Directions: Every line in the listing below that holds the word "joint" should be returned.

---+---

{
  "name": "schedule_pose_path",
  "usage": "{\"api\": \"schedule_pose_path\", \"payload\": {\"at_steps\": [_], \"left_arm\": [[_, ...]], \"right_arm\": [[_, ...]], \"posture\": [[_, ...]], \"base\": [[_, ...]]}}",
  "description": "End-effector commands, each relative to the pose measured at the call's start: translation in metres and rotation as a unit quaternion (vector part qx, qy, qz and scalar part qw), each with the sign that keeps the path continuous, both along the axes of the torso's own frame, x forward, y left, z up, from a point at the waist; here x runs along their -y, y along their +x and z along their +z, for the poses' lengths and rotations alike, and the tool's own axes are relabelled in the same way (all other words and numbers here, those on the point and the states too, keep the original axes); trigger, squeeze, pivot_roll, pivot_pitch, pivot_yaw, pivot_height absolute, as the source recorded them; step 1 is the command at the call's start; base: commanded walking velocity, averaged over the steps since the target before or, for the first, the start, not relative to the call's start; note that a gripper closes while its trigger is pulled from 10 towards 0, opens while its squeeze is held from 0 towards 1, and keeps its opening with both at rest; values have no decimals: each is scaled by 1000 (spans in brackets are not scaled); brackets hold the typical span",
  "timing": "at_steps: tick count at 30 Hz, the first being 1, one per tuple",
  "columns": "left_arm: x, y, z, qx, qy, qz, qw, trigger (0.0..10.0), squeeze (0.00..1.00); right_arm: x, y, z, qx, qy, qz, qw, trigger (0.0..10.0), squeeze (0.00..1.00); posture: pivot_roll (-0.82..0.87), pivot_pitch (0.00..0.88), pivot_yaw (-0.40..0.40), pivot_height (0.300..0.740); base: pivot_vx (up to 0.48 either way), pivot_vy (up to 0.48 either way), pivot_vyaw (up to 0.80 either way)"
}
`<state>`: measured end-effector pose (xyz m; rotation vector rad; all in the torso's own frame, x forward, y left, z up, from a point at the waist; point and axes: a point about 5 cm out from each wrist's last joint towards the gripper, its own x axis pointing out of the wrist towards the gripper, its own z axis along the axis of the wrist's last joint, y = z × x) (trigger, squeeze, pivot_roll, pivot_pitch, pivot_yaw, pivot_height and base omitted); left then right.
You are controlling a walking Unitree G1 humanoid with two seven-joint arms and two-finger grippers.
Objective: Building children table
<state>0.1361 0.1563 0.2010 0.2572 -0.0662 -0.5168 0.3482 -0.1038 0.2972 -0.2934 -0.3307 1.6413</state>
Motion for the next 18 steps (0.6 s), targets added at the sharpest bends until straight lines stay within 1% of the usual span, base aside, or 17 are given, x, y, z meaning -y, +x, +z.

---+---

Exercise result:
`<state>`: measured end-effector pose (xyz m; rotation vector rad; all in the torso's own frame, x forward, y left, z up, from a point at the waist; point and axes: a point about 5 cm out from each wrist's last joint towards the gripper, its own x axis pointing out of the wrist towards the gripper, its own z axis along the axis of the wrist's last joint, y = z × x) (trigger, squeeze, pivot_roll, pivot_pitch, pivot_yaw, pivot_height and base omitted); left then right.
You are controlling a walking Unitree G1 humanoid with two seven-joint arms and two-finger grippers.

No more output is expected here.